Overthinking so you don't have to.
I walked away from the Downtown Berkeley BART station, saddled down by a new purse (a gift from Goldie – thanks!), aromatic leftovers, my purse, my backpack, and three books. I carried the books outside of my backpack because two of them were the reason for this trip. Having just closed Phase II of my fascination with author Lorrie Moore, I needed to return these copies of Like Life and the fascinating Anagrams before their due date.
It was one of those days where I actually kinda dressed up, an unpredictable occurrence. I wore a dress with leggings, topped by a feminine Timo Weiland coat, tipped by Osborn skimmers. I was aware that, compared to the peddlers, temporarily homeless youth, permanently homeless adults, and hoodied college students packing up, loitering, loitering, and jetting from Walgreens to Jupiter, respectively, I stood out.

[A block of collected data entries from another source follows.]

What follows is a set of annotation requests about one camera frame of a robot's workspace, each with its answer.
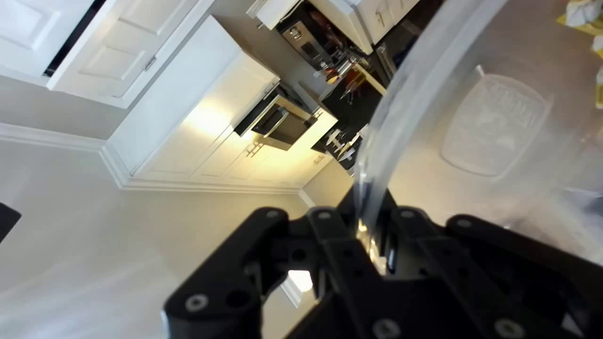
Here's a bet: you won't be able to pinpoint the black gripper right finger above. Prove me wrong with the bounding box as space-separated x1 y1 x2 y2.
375 206 603 339

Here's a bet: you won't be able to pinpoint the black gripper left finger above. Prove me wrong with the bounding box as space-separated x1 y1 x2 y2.
164 206 386 339

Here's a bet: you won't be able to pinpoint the clear plastic bowl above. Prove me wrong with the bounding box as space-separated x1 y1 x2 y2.
349 0 603 260

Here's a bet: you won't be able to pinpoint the yellow candies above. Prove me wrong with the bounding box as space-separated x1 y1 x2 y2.
554 0 603 113

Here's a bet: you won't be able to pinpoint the white panel door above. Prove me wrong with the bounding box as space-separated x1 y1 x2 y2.
0 0 217 111

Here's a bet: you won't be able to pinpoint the white wall cabinet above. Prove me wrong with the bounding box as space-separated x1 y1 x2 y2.
102 15 335 194

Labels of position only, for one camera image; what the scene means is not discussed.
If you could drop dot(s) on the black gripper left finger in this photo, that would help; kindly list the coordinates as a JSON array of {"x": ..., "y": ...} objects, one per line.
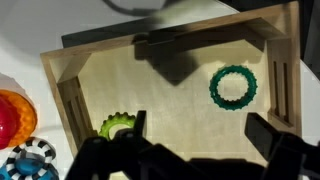
[{"x": 140, "y": 123}]

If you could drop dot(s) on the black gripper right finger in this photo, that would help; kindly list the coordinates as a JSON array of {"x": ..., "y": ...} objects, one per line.
[{"x": 261, "y": 133}]

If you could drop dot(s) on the wooden slatted tray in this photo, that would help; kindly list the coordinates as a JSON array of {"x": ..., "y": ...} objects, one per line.
[{"x": 166, "y": 110}]

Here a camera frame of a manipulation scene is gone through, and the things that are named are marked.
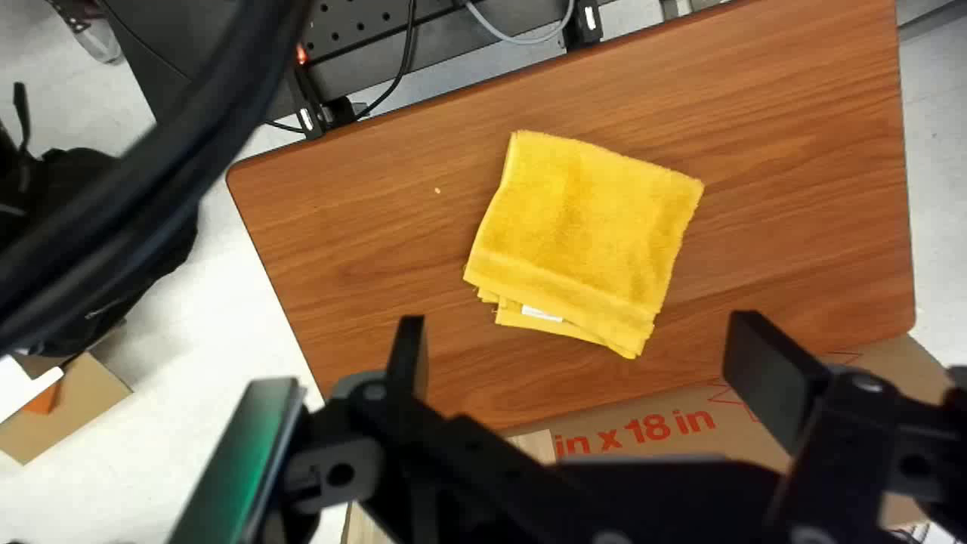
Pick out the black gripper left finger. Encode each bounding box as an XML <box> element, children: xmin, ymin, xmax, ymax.
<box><xmin>344</xmin><ymin>313</ymin><xmax>479</xmax><ymax>447</ymax></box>

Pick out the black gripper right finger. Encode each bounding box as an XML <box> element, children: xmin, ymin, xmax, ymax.
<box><xmin>723</xmin><ymin>308</ymin><xmax>914</xmax><ymax>457</ymax></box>

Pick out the yellow terry cloth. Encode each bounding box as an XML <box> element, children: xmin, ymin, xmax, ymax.
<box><xmin>459</xmin><ymin>126</ymin><xmax>707</xmax><ymax>363</ymax></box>

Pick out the printed cardboard box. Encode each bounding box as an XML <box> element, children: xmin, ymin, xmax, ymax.
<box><xmin>502</xmin><ymin>333</ymin><xmax>959</xmax><ymax>477</ymax></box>

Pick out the black bag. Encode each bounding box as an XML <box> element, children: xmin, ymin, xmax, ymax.
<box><xmin>0</xmin><ymin>85</ymin><xmax>199</xmax><ymax>359</ymax></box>

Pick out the white paper sheet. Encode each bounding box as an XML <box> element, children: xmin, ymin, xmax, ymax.
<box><xmin>0</xmin><ymin>352</ymin><xmax>67</xmax><ymax>426</ymax></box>

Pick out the thin black cable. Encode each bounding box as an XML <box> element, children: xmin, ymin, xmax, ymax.
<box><xmin>344</xmin><ymin>0</ymin><xmax>423</xmax><ymax>126</ymax></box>

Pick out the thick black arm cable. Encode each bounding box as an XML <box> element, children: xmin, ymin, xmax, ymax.
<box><xmin>0</xmin><ymin>0</ymin><xmax>317</xmax><ymax>357</ymax></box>

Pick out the thin grey cable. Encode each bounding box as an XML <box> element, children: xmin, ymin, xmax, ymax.
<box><xmin>464</xmin><ymin>0</ymin><xmax>580</xmax><ymax>48</ymax></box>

Not quite college age. Not quite dressed like a grad student.
Plus, I had plucked my earbuds out of my ears at the end of my BART ride. The passengers next to me kept pointing in my direction and tucking into each other to whisper. I had no idea if they were being snide about the dumplings emanating from the cheap plastic bag hanging from my arms, if they were judging the counterfeit Louis Vuitton purse dangling by their heads, if they were being Those Racist People on BART, or if they were stunned – just stunned! – by the gorgeous cut of my jacket. To stay alert and give off deterrent vibes, I gave them “I see you” looks and bared “I hear you” ears. My earbuds were still coiled inside my purse by the time I was walking above ground on gritty Shattuck. I could hear everything.
I had already passed four or so of the homeless people who hang out on Shattuck. I’ve long grown accustomed to keeping my eyes on the prize and don’t look left or right as I aim forward. For some reason, I thought the three books in my hand would communicate how alone I should be, how alone I should be left. I was aware of the two Caucasian homeless men to my right as I walked to the library, one in his late thirties and the other in his twenties. I was actively aware, hoping that the usual would happen, that I would be able to pass by without being acknowledged by either one of them.

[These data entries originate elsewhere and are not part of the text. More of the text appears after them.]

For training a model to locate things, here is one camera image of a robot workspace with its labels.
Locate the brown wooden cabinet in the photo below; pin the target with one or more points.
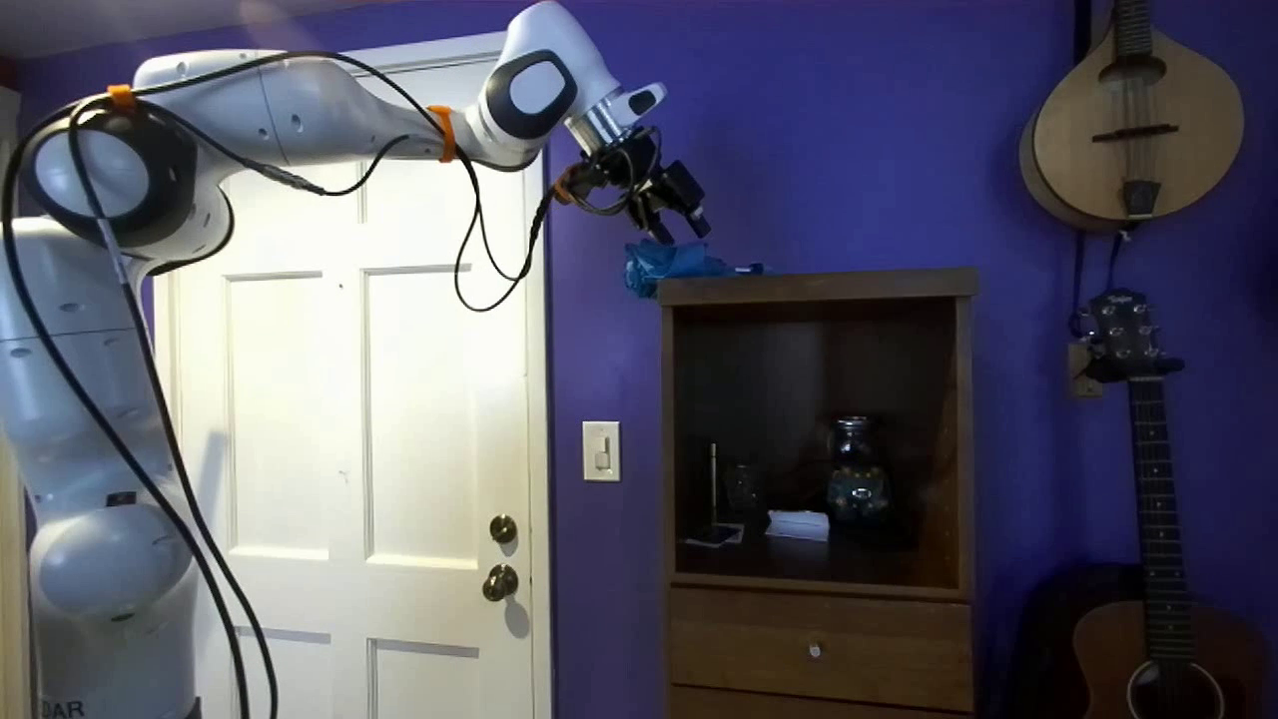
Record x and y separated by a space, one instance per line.
822 624

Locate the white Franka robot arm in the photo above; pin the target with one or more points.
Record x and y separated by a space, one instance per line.
122 402

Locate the acoustic guitar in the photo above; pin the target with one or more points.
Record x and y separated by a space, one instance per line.
1160 642

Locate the white light switch plate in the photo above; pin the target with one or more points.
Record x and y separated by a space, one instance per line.
602 447

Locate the dark glass vase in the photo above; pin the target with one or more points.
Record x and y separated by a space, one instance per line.
858 486

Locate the metal drawer knob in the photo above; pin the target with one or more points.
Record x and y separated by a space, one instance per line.
816 651

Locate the dark deadbolt lock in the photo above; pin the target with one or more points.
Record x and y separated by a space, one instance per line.
505 527

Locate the small white folded item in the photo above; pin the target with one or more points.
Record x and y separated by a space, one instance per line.
802 526

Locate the hanging wooden mandolin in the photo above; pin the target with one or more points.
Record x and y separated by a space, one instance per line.
1141 134

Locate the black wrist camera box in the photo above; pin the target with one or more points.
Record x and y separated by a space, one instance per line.
690 201

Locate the dark round door knob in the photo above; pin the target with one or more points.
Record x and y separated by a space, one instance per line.
501 579

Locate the white panelled door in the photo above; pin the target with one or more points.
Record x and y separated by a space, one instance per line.
400 423

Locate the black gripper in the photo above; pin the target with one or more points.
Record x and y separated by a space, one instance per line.
626 164

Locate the small metal stand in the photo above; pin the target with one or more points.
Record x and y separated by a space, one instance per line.
715 513

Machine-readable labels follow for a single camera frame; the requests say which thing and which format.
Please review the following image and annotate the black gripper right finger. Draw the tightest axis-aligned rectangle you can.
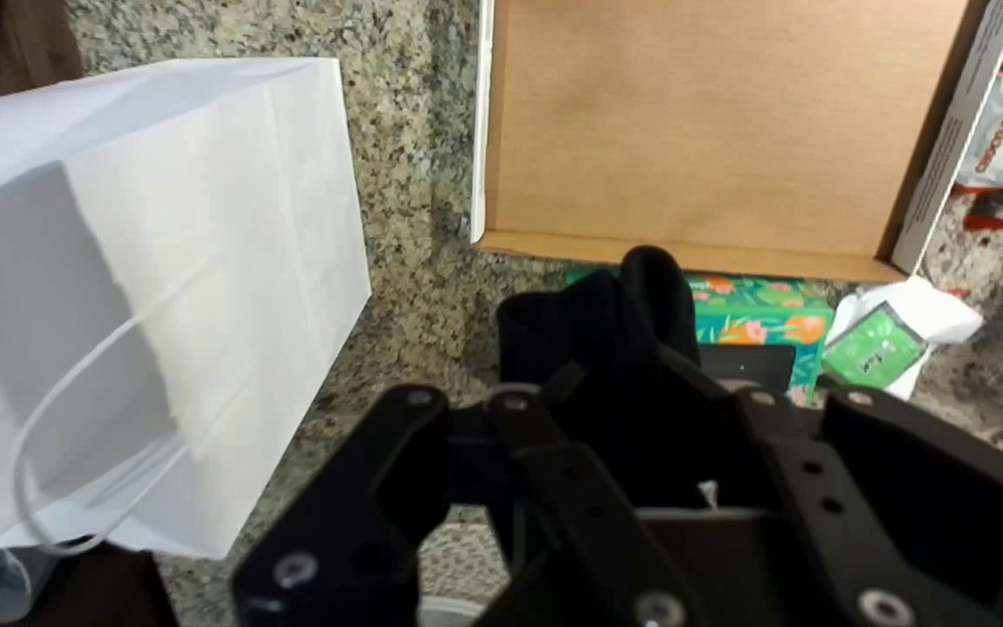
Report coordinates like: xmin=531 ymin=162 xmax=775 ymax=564
xmin=733 ymin=380 xmax=1003 ymax=627

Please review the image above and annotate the white paper bag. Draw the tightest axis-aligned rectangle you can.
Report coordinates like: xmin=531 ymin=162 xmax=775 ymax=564
xmin=0 ymin=57 xmax=376 ymax=564

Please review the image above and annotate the green wipes packet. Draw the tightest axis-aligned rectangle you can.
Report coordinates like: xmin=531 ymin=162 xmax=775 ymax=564
xmin=814 ymin=275 xmax=985 ymax=400

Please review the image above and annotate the white-rimmed cardboard tray box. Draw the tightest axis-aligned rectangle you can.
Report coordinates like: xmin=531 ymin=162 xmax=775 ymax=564
xmin=466 ymin=0 xmax=1003 ymax=290

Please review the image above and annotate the black sock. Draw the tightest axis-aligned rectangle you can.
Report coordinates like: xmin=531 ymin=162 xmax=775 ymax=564
xmin=495 ymin=245 xmax=784 ymax=517

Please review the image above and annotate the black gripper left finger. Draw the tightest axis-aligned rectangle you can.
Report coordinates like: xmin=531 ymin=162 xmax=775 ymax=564
xmin=229 ymin=380 xmax=706 ymax=627

I was actively aware enough that I barely bristled when they stopped their conversation, and the younger one said to me, “Hello, miss!” I just kept walking. Three seconds later, he finished his thought: “Bitch.”

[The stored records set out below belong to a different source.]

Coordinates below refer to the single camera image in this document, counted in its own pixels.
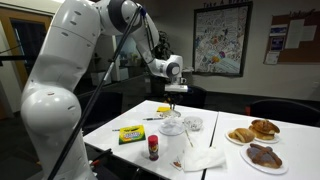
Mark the stacked brown buns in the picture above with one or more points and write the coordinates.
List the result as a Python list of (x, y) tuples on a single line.
[(265, 128)]

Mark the green white marker pen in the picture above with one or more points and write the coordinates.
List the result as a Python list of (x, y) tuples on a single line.
[(152, 118)]

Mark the golden bread roll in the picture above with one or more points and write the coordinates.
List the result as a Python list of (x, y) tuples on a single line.
[(242, 135)]

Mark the black orange bar clamp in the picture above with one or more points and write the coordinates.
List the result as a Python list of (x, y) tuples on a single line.
[(101, 156)]

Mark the thin yellow white stick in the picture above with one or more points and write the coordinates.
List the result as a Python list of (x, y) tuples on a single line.
[(189, 138)]

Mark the blue white pinned flyer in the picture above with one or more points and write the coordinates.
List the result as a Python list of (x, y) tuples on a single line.
[(278, 30)]

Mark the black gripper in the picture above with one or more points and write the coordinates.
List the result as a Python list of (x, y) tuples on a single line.
[(173, 97)]

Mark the large white plate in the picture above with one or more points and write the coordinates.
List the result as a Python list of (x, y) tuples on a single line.
[(263, 169)]

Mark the black framed colouring poster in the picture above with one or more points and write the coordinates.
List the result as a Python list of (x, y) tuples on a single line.
[(220, 40)]

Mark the large white pinned paper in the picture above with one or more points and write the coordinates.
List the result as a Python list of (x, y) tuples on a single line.
[(295, 33)]

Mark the yellow green marker box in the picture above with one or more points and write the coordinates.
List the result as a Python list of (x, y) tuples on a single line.
[(132, 134)]

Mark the small white pinned paper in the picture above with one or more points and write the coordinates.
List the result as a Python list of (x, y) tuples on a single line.
[(310, 32)]

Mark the crumpled white napkin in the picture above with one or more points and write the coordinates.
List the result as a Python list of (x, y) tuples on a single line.
[(201, 158)]

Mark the white box cabinet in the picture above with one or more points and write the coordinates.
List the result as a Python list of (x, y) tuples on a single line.
[(96, 79)]

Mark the black office chair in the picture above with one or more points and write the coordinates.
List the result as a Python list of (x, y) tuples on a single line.
[(106, 108), (196, 96), (286, 111)]

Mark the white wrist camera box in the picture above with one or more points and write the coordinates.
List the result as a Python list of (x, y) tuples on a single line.
[(176, 88)]

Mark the white round plate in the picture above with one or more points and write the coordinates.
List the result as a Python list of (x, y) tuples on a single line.
[(166, 133), (271, 141), (233, 140)]

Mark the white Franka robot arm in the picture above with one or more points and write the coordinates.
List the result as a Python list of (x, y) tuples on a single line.
[(56, 100)]

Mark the yellow sticky note pad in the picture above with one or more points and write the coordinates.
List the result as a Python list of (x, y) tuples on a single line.
[(162, 109)]

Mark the small white side table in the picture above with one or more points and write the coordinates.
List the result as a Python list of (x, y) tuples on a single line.
[(188, 70)]

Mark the red capped small bottle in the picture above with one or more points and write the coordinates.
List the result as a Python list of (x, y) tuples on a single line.
[(153, 148)]

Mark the chocolate topped bread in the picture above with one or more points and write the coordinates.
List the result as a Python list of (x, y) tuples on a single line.
[(265, 156)]

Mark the dark blue pinned flyer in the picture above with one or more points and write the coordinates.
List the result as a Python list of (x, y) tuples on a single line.
[(277, 43)]

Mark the small printed paper card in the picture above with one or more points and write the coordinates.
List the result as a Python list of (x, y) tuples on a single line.
[(160, 115)]

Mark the brown cork notice board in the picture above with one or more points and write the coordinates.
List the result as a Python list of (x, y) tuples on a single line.
[(300, 55)]

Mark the clear glass cup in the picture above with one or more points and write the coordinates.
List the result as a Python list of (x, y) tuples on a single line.
[(193, 124)]

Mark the small orange printed card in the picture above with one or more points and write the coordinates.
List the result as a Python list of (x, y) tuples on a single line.
[(176, 164)]

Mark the potted green plant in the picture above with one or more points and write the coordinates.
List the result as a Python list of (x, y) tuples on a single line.
[(163, 46)]

In the grand scale of heckles, this is some amateur level shit. So I pressed on to the library, dropped off my two books, and headed back to BART. The quickest route to the station would be a clean backtrack. It would mean passing by the same bikes, dogs, people, and peddlers I had ignored, but catalogued, before. I’d have to walk by the extra angsty Millennial who scoffed at me before.
There comes a point in every woman’s walk along a crowded urban street where she wonders: Will he act on it? Will he follow me down the street? Will he spit on my shoes? Will he tell his friend the latest one-liner about my ass in a loud stage whisper? Will the guy that jeered me before recognize me? Every inch closer escalates into make-or-break time, and hopefully you’re just overreacting.
The latitude of my shoulders was reapproaching the guy with the lame insult, and I pressed forward again, less two passive, seemingly introverted props in hand. He didn’t say anything this time. No audible acknowledgement. He really was just acting out for shits and giggles.
You often can’t tell until you get to Point B.